Canyon pursues a multi-strategy investment approach across a number of asset classes including bank debt, high yield and distressed securities, securitized assets, convertible arbitrage, risk arbitrage, equities and other special situation securities. We seek to achieve superior risk-adjusted returns significantly in excess of the debt and equity market indices with substantially lower volatility. Our portfolio is broadly diversified. Value at risk per position is low, our largest positions rarely account for more than 3% of total assets under management and we generally employ little or no leverage.

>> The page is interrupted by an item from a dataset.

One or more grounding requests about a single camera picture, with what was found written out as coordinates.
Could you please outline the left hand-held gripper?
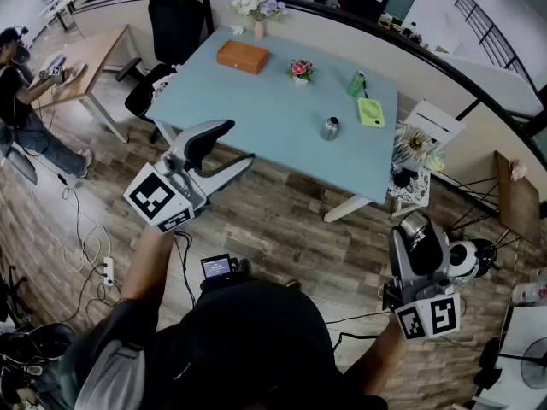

Asset class allocations within our portfolio can shift dramatically over time due to changes in the investment landscape. Our emphasis is on bottom-up fundamental credit analysis, and our general philosophy is similar to that of traditional value investors. However, top-down macro views cannot be and are not ignored and, as appropriate, influence our implementation of bottom-up investment ideas. Broadly speaking, our roots in distressed investing have led us to emphasize traditional distressed debt concepts such as return of capital (as distinguished from return on capital) and scenario analysis. While we do not focus exclusively on event-driven scenarios, these kinds of investments are a core component of the portfolio and represent a strategy that can perform quite well even in declining markets.
As part of our due diligence process for individual corporate investments, we evaluate the underlying economics and financial staying power of the business, areas of strength and vulnerability within its capital structure, its capital markets options, the incentives of its management team, and its value relative to comparables.